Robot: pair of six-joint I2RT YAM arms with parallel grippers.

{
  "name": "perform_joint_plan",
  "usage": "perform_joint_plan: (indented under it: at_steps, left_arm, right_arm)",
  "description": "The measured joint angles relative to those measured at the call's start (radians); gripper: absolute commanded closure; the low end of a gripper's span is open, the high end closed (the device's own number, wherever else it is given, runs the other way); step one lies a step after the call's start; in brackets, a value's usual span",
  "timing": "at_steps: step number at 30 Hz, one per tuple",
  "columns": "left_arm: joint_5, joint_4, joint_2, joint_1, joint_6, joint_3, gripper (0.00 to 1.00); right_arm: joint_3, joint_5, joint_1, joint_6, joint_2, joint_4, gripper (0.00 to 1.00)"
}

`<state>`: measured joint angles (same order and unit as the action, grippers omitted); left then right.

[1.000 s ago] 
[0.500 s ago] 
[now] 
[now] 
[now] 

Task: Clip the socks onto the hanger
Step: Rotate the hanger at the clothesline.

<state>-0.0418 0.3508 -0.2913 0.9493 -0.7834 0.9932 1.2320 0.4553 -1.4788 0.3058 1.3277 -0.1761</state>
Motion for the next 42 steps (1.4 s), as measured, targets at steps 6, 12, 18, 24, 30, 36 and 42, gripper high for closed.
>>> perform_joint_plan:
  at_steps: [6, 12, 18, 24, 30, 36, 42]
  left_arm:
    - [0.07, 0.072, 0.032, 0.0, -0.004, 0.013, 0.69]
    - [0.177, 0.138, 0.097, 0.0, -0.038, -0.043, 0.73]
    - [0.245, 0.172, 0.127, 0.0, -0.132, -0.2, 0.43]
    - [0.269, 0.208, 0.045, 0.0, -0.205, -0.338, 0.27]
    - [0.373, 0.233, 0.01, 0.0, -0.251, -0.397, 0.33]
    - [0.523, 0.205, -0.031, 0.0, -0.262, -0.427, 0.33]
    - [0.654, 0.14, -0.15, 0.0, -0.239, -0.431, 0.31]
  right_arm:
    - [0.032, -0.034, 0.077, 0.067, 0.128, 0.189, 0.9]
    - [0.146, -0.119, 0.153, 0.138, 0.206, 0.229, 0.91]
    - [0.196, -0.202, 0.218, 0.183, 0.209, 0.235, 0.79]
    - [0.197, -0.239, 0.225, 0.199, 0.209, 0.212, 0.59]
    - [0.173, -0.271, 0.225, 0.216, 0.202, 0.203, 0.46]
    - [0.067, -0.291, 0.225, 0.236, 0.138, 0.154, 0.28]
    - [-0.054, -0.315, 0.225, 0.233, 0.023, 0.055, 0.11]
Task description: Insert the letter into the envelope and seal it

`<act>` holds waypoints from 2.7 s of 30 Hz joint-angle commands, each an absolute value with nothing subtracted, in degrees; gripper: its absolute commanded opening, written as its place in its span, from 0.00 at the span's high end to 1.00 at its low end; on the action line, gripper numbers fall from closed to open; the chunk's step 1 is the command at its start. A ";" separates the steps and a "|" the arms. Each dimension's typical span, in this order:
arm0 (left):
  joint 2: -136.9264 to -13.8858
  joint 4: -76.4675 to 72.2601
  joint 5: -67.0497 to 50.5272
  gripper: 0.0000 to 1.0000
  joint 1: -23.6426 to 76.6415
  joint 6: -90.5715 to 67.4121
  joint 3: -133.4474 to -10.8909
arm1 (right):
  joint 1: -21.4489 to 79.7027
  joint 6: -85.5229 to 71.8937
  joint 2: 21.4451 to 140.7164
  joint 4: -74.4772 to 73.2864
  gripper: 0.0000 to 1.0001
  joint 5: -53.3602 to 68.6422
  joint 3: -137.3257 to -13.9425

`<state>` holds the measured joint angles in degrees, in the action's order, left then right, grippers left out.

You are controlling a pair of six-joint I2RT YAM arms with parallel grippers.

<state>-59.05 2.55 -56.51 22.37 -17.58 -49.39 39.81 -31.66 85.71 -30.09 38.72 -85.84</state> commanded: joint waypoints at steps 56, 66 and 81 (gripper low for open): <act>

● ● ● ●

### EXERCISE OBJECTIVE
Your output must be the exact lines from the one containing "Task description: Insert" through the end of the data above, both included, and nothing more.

### EXERCISE RESPONSE
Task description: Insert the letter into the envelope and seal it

`<act>` holds waypoints from 2.7 s of 30 Hz joint-angle commands, each an absolute value with nothing subtracted, in degrees; gripper: its absolute commanded opening, written as its place in its span, from 0.00 at the span's high end to 1.00 at its low end; on the action line, gripper numbers fall from closed to open; the chunk's step 1 is the command at its start. A ";" separates the steps and a "|" the arms. Each dimension's typical span, in this order:
arm0 (left):
  joint 2: -136.9264 to -13.8858
  joint 4: -76.4675 to 72.2601
  joint 5: -67.0497 to 50.5272
  gripper: 0.0000 to 1.0000
  joint 1: -23.6426 to 76.6415
  joint 6: -90.5715 to 67.4121
  joint 3: -133.4474 to -10.8909
arm1 (right):
  joint 1: -21.4489 to 79.7027
  joint 6: -85.5229 to 71.8937
  joint 2: 21.4451 to 140.7164
  joint 4: -74.4772 to 73.2864
  gripper: 0.0000 to 1.0001
  joint 5: -53.3602 to 68.6422
  joint 3: -137.3257 to -13.9425

`<state>` holds the measured joint angles in degrees, in the action's order, left then right, grippers left out.

You are controlling a pair of six-joint I2RT YAM arms with parallel grippers.

<state>-59.05 2.55 -56.51 22.37 -17.58 -49.39 39.81 -31.66 85.71 -30.09 38.72 -85.84</state> commanded: joint waypoints at steps 56, 66 and 81 (gripper low for open): <act>

The work on this exercise is finished.